## ACTIVITY
The lines from the start of the records below through the line containing "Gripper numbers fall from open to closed" are to be copied exactly, both ends included, with nothing added.

## GIVEN ENTRIES

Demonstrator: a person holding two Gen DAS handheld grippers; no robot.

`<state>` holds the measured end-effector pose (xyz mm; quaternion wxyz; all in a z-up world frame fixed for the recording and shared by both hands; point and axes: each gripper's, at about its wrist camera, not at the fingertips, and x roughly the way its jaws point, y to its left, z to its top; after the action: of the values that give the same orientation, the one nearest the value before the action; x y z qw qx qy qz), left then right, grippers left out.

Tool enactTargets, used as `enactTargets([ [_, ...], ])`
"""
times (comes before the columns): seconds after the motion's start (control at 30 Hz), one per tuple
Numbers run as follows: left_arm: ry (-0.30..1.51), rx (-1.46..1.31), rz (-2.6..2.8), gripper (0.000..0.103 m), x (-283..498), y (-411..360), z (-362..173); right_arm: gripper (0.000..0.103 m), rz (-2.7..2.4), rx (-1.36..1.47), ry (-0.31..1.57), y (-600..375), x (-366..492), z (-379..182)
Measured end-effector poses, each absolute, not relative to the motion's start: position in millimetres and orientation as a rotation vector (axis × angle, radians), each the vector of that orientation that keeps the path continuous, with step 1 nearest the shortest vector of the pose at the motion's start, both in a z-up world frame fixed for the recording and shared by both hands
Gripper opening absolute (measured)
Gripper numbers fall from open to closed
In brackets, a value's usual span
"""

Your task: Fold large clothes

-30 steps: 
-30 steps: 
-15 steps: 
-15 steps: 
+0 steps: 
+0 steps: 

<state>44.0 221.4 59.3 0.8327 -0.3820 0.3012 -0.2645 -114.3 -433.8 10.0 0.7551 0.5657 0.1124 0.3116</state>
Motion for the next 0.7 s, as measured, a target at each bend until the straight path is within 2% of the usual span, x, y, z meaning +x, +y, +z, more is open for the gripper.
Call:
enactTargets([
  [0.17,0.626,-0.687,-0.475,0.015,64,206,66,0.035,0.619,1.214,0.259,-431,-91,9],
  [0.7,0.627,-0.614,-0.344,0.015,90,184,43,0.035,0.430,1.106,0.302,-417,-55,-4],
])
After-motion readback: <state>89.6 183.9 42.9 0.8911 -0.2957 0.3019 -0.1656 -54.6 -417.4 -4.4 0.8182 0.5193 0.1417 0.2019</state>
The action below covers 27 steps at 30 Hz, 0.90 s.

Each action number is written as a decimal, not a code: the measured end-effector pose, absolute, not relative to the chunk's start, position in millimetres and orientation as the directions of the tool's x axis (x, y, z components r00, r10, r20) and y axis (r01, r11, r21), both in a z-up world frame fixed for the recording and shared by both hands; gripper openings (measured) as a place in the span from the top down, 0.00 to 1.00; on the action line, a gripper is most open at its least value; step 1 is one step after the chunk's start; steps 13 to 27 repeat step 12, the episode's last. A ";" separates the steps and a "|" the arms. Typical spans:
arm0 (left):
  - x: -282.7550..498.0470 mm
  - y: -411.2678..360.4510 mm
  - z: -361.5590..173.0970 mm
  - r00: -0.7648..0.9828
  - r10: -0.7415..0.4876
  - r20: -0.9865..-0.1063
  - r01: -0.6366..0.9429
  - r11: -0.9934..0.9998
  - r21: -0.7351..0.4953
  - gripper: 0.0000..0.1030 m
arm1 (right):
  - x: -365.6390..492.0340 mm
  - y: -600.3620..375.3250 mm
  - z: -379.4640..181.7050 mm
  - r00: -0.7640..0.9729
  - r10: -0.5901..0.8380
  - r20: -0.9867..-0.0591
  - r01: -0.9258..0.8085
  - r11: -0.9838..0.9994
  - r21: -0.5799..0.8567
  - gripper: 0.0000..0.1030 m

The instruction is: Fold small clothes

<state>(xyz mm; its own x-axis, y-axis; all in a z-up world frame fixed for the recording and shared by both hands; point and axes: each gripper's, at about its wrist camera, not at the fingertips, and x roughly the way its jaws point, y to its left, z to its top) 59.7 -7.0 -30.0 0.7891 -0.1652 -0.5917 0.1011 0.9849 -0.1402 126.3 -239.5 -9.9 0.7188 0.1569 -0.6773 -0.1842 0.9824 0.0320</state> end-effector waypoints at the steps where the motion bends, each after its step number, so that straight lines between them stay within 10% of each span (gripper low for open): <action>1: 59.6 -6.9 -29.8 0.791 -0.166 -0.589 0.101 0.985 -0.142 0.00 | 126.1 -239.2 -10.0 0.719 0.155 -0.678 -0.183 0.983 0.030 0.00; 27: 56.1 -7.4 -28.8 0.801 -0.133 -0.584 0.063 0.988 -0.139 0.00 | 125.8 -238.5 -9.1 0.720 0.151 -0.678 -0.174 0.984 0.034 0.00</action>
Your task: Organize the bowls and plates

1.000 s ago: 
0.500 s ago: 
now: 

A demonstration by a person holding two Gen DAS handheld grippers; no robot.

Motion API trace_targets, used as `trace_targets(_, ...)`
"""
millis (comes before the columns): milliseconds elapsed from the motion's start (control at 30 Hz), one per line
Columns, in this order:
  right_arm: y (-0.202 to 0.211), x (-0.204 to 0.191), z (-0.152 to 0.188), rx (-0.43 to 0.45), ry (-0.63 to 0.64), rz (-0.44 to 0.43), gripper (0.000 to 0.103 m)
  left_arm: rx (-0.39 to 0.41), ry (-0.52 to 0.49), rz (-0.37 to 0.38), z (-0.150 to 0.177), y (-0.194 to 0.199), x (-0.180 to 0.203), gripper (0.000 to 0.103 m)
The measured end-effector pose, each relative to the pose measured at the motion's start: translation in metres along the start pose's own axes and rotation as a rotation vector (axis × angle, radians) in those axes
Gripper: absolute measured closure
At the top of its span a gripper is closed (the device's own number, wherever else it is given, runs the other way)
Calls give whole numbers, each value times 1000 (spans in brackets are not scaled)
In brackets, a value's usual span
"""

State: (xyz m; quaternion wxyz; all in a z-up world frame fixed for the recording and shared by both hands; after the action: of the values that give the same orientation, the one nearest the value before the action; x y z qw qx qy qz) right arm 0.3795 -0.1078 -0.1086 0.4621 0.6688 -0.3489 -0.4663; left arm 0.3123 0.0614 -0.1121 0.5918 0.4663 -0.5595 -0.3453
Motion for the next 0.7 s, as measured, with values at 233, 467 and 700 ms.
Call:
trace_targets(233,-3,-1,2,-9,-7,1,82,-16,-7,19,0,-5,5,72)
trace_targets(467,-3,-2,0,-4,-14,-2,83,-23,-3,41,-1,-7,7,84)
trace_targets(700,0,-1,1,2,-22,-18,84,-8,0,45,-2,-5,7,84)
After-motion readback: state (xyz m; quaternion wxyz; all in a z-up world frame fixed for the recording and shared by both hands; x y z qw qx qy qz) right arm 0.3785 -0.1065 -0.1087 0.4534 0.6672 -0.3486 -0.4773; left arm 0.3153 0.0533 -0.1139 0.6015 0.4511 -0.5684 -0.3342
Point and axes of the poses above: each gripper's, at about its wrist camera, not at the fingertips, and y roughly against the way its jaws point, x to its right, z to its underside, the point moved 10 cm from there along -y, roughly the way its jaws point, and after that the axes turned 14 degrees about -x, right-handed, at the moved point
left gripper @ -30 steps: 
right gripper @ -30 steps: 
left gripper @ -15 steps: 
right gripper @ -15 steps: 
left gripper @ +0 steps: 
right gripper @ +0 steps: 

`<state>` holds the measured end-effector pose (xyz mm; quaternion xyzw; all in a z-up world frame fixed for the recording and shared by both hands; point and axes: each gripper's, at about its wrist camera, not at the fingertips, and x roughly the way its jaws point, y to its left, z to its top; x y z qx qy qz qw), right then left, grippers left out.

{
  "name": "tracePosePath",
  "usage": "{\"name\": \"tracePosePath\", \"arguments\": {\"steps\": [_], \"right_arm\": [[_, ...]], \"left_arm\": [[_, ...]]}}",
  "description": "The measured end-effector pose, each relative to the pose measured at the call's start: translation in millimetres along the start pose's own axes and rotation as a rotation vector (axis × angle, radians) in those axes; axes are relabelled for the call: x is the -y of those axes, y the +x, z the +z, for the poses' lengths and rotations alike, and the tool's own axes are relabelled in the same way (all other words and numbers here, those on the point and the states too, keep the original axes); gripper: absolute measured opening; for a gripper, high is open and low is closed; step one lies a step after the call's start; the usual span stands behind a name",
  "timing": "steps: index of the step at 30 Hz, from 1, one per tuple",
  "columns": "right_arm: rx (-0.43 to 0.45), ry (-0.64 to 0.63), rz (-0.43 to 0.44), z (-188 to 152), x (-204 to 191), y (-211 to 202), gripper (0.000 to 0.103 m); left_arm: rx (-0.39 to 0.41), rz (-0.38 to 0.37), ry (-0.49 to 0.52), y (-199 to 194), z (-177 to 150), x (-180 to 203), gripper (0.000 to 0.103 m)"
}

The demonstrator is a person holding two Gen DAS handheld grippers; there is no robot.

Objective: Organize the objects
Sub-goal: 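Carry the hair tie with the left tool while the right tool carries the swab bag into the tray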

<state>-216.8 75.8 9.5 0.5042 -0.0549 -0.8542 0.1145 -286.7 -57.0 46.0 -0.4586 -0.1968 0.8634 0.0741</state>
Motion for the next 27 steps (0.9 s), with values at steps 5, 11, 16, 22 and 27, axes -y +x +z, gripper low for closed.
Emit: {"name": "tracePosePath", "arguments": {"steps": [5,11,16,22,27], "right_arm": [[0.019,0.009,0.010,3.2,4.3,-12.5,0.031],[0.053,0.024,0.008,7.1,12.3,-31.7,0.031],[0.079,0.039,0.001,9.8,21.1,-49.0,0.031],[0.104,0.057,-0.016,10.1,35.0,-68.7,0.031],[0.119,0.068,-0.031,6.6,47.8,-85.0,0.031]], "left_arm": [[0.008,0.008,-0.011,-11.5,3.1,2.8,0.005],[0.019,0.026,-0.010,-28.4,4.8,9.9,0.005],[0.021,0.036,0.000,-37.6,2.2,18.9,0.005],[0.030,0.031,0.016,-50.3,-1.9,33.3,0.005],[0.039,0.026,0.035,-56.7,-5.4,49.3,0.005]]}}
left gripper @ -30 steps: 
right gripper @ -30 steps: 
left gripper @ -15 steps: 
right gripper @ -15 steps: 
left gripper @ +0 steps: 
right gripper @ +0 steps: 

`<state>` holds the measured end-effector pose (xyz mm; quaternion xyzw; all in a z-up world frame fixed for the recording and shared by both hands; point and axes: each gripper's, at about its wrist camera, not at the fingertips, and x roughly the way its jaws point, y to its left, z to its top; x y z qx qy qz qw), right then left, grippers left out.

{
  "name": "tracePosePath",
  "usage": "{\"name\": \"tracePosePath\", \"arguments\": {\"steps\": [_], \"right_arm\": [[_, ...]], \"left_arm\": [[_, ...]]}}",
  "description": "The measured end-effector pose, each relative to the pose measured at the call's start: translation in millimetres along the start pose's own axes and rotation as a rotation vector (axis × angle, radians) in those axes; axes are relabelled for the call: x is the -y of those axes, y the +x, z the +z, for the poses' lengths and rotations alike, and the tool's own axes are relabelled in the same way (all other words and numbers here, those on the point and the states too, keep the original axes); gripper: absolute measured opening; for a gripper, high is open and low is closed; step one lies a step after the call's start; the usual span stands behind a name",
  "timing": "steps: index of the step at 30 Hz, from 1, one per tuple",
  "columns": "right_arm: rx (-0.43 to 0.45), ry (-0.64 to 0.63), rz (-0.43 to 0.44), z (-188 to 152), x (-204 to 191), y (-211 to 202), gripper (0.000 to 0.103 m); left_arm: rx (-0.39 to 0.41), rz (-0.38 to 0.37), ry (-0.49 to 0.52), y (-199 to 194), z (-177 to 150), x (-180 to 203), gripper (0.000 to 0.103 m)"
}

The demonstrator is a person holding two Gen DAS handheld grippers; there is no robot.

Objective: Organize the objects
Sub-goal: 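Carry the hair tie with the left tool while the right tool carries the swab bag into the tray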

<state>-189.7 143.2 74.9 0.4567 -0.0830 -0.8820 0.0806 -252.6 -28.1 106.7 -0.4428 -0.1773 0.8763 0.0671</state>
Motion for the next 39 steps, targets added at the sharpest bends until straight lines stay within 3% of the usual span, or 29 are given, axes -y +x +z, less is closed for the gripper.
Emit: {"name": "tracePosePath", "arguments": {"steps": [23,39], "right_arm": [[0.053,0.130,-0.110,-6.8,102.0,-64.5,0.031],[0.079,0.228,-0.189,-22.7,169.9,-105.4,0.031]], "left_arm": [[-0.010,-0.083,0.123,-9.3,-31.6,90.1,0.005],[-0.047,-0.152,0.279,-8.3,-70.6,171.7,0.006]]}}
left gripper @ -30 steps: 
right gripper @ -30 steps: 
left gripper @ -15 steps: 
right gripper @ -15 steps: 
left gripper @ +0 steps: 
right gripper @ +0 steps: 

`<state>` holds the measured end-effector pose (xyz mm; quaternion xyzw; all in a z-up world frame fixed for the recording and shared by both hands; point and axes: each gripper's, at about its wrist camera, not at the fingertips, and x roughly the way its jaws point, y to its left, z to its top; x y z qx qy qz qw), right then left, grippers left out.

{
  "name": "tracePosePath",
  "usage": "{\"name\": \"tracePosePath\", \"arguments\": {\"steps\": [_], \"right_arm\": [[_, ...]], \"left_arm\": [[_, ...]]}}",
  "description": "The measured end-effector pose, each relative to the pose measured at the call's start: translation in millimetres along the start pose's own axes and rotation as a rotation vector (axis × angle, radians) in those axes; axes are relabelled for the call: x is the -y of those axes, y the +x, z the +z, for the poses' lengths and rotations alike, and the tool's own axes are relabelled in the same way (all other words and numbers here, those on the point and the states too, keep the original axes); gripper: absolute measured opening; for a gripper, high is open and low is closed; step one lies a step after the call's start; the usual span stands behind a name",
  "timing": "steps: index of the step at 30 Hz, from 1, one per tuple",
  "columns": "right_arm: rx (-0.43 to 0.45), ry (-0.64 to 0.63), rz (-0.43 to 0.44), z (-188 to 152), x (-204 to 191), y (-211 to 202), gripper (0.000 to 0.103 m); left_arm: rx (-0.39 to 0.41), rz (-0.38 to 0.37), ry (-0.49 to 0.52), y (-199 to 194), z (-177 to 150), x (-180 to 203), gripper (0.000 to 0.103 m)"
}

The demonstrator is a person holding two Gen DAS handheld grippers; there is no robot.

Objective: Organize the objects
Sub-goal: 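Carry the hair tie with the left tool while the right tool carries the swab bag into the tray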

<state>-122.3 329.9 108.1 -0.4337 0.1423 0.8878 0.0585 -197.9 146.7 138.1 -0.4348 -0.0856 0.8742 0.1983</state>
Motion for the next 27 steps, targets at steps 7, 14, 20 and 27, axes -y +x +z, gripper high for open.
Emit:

## EXERCISE RESULT
Demonstrator: a person holding two Gen DAS handheld grippers; no robot.

`<state>` holds the measured end-effector pose (xyz mm; quaternion wxyz; all in a z-up world frame fixed for the recording and shared by both hands; point and axes: each gripper's, at about its wrist camera, not at the fingertips, and x roughly the way its jaws point, y to its left, z to its top; after the action: of the values that give the same orientation, the one nearest the value before the action; x y z qw qx qy qz), left then right, grippers left out.

Tool enactTargets, used as `enactTargets([ [_, ...], ])`
"""
times (comes before the columns): seconds after the motion's start (control at 30 Hz), one per tuple
Numbers run as follows: left_arm: ry (-0.30..1.51), rx (-1.46..1.31), rz (-2.6..2.8), gripper (0.000..0.103 m), x (-283..498), y (-411..360), z (-362..173); right_arm: gripper (0.000..0.103 m), rz (-2.7..2.4), rx (-1.36..1.47), ry (-0.31..1.57), y (-600..375), x (-366..492), z (-379..182)
Measured end-effector poses, each absolute, not relative to the motion's start: position in millimetres and orientation as a rotation vector (axis × angle, radians), each the vector of that orientation that keeps the path continuous, with step 1 nearest the shortest vector of the pose at the motion's start, both in a z-up world frame fixed for the recording and shared by both hands
Gripper opening absolute (measured)
Gripper numbers fall from open to closed

That makes the output complete.